● Required action:
Among the entries that follow, how many lines contain the string "would"? Write the number alone.

─── Available data

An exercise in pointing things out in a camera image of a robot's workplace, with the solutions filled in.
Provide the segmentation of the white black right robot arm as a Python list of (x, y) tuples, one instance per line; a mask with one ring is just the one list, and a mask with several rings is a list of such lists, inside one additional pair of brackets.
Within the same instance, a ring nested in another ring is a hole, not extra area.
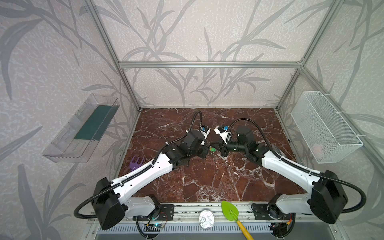
[(252, 163), (274, 171), (305, 190), (304, 194), (277, 194), (269, 202), (271, 217), (277, 214), (305, 214), (316, 216), (327, 224), (334, 224), (348, 202), (346, 193), (337, 176), (326, 171), (320, 173), (275, 154), (273, 149), (255, 141), (253, 132), (247, 127), (240, 127), (237, 140), (228, 140), (228, 126), (215, 127), (215, 133), (221, 137), (216, 149), (222, 156), (229, 153), (242, 153)]

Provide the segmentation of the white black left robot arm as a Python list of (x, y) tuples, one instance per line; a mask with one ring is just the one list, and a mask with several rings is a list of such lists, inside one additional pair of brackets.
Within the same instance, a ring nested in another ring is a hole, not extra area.
[[(200, 130), (190, 130), (179, 144), (166, 145), (156, 159), (133, 172), (111, 181), (107, 178), (99, 180), (94, 190), (94, 194), (99, 194), (99, 197), (91, 204), (102, 230), (114, 227), (125, 217), (147, 217), (158, 213), (161, 205), (155, 197), (136, 198), (134, 195), (157, 178), (188, 166), (192, 158), (205, 159), (209, 150), (207, 137), (210, 131), (207, 126), (202, 126)], [(116, 188), (101, 194), (112, 186)]]

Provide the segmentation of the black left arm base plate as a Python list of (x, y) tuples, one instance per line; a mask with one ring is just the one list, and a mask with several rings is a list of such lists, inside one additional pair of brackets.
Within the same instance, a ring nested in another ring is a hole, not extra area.
[(175, 205), (162, 204), (160, 207), (156, 207), (152, 213), (148, 216), (135, 216), (133, 221), (171, 221), (174, 218)]

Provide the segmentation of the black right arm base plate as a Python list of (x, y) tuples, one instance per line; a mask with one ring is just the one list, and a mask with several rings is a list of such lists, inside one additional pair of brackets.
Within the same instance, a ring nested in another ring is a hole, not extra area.
[(253, 211), (256, 220), (287, 222), (292, 218), (291, 214), (284, 214), (276, 205), (252, 203), (251, 210)]

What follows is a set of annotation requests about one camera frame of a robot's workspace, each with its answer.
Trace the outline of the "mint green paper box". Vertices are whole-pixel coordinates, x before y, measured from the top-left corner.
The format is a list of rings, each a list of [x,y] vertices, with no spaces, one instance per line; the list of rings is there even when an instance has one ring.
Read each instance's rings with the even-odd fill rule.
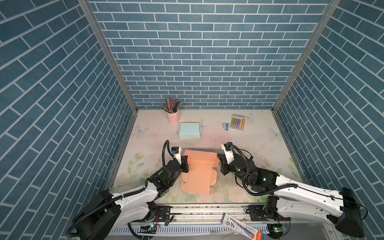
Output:
[[[179,124],[179,138],[192,139],[201,137],[201,123],[182,122]]]

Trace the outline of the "pink paper box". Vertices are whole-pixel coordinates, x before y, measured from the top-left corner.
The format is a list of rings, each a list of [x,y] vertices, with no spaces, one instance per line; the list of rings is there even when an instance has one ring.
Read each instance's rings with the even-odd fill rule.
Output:
[[[219,158],[216,153],[185,150],[189,172],[182,173],[180,188],[189,193],[211,195],[217,182]]]

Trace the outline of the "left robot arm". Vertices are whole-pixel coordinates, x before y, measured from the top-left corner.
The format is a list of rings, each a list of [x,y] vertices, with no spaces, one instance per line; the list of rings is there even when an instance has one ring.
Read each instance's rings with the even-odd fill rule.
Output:
[[[66,237],[104,240],[122,225],[152,220],[158,215],[155,200],[170,190],[181,173],[188,171],[188,157],[182,156],[181,147],[170,147],[170,142],[165,141],[162,167],[147,177],[143,186],[115,194],[108,190],[100,192],[74,217]]]

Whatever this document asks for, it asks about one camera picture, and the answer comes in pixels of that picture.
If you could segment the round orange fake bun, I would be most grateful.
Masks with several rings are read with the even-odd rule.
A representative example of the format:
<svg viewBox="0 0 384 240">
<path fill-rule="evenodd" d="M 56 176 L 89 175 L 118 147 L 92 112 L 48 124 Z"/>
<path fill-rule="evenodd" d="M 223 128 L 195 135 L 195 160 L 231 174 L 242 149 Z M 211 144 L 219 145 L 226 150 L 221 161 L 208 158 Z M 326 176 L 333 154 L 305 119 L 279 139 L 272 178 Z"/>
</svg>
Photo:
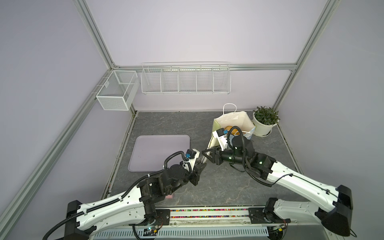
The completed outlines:
<svg viewBox="0 0 384 240">
<path fill-rule="evenodd" d="M 232 126 L 227 126 L 225 128 L 225 130 L 229 132 L 231 130 L 231 128 L 232 128 Z M 237 135 L 238 134 L 238 130 L 237 129 L 232 130 L 231 134 Z"/>
</svg>

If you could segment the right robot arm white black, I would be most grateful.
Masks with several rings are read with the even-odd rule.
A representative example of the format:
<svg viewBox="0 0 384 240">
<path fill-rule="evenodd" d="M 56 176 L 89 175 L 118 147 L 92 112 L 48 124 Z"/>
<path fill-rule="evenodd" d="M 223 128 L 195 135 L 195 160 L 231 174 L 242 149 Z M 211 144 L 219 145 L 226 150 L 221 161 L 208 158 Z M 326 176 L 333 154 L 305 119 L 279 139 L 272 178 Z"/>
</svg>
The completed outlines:
<svg viewBox="0 0 384 240">
<path fill-rule="evenodd" d="M 356 236 L 352 230 L 353 195 L 344 185 L 334 187 L 310 179 L 266 154 L 255 151 L 253 143 L 241 136 L 235 136 L 226 148 L 216 146 L 202 151 L 210 162 L 221 165 L 241 165 L 259 184 L 271 188 L 283 186 L 309 200 L 314 207 L 309 214 L 315 217 L 327 230 L 343 237 Z"/>
</svg>

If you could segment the paper bag with landscape print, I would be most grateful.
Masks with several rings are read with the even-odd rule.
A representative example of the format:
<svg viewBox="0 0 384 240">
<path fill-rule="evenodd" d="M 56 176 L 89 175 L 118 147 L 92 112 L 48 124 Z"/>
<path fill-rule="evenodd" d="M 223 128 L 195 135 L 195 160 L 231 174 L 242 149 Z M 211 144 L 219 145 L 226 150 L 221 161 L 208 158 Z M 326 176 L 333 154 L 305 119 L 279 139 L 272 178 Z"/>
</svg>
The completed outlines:
<svg viewBox="0 0 384 240">
<path fill-rule="evenodd" d="M 232 112 L 225 113 L 225 109 L 229 105 L 234 106 L 235 109 Z M 248 114 L 245 111 L 237 111 L 237 106 L 232 103 L 226 103 L 223 105 L 222 115 L 215 118 L 213 121 L 212 133 L 221 128 L 225 129 L 228 126 L 239 127 L 248 140 L 252 138 L 256 129 Z"/>
</svg>

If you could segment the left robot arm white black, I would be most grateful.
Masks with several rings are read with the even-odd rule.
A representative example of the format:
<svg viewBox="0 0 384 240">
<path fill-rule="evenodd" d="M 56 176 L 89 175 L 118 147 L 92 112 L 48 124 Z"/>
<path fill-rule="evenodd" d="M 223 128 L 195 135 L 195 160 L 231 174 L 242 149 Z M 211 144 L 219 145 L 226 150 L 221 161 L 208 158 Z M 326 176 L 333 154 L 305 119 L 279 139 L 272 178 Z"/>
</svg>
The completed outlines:
<svg viewBox="0 0 384 240">
<path fill-rule="evenodd" d="M 139 178 L 127 191 L 110 198 L 89 204 L 72 201 L 68 203 L 66 218 L 48 230 L 43 238 L 48 239 L 61 226 L 65 226 L 64 240 L 87 240 L 98 232 L 124 224 L 152 223 L 158 216 L 155 204 L 187 183 L 196 186 L 206 166 L 173 165 Z"/>
</svg>

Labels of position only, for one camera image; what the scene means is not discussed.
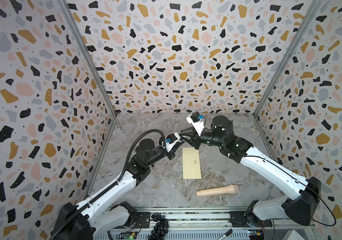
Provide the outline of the cream paper envelope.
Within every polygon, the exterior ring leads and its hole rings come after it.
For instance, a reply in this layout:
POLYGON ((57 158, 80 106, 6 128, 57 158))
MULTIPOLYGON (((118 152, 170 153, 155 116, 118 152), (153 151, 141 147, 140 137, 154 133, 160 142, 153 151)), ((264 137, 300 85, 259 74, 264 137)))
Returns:
POLYGON ((201 178, 199 151, 195 148, 183 148, 183 179, 198 180, 201 178))

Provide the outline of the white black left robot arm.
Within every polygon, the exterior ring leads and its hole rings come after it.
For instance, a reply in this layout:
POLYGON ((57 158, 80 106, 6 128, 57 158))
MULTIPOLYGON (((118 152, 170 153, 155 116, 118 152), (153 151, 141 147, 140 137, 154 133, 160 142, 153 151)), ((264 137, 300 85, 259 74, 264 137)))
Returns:
POLYGON ((118 205, 115 202, 143 182, 155 163, 164 158, 172 160, 183 143, 167 138, 155 146, 151 139, 136 140, 116 179, 84 201, 76 205, 68 203, 61 208, 50 238, 93 240, 114 228, 135 226, 136 208, 128 202, 118 205))

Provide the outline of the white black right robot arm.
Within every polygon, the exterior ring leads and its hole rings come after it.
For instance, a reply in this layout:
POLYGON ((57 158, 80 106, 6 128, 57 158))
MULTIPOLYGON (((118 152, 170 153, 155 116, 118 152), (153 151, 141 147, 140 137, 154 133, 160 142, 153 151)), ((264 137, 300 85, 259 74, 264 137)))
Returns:
POLYGON ((187 121, 192 127, 182 130, 181 137, 192 147, 217 147, 222 155, 259 173, 284 193, 278 199, 252 201, 242 222, 255 226, 266 220, 290 219, 302 226, 310 225, 321 200, 322 184, 317 178, 307 179, 270 159, 251 142, 236 136, 233 122, 225 116, 214 117, 209 129, 198 112, 189 114, 187 121))

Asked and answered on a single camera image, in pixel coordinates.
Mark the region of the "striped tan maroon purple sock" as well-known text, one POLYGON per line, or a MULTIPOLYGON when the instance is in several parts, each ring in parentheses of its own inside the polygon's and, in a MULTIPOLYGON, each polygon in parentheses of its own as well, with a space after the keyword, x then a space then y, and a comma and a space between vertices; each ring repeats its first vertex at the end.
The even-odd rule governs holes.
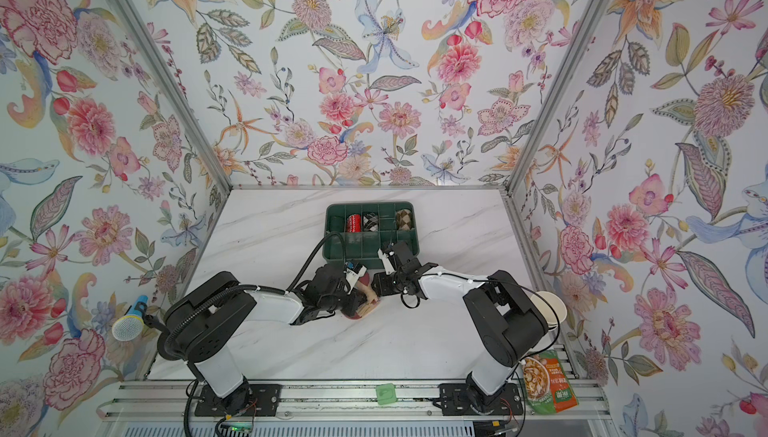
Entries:
POLYGON ((341 312, 348 319, 360 320, 375 310, 379 303, 380 296, 372 287, 372 278, 365 273, 344 299, 341 312))

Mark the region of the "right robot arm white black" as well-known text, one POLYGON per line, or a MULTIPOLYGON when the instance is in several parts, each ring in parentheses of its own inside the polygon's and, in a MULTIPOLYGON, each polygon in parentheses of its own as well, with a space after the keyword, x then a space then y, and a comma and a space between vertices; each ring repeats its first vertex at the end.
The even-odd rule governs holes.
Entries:
POLYGON ((561 324, 557 306, 506 271, 473 276, 421 263, 403 242, 378 252, 384 270, 373 278, 381 297, 398 295, 465 306, 485 349, 468 374, 466 396, 476 407, 499 399, 518 364, 561 324))

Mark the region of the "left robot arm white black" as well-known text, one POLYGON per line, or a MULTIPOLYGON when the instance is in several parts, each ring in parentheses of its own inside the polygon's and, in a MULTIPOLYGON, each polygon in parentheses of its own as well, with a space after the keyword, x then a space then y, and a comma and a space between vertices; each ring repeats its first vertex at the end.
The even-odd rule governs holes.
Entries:
POLYGON ((363 317, 380 297, 362 265, 331 263, 308 280, 300 272, 286 290, 246 284, 222 271, 174 304, 161 320, 158 353, 182 361, 221 399, 242 399, 247 379, 228 348, 246 322, 301 326, 340 313, 363 317))

──────

● Answer section:
4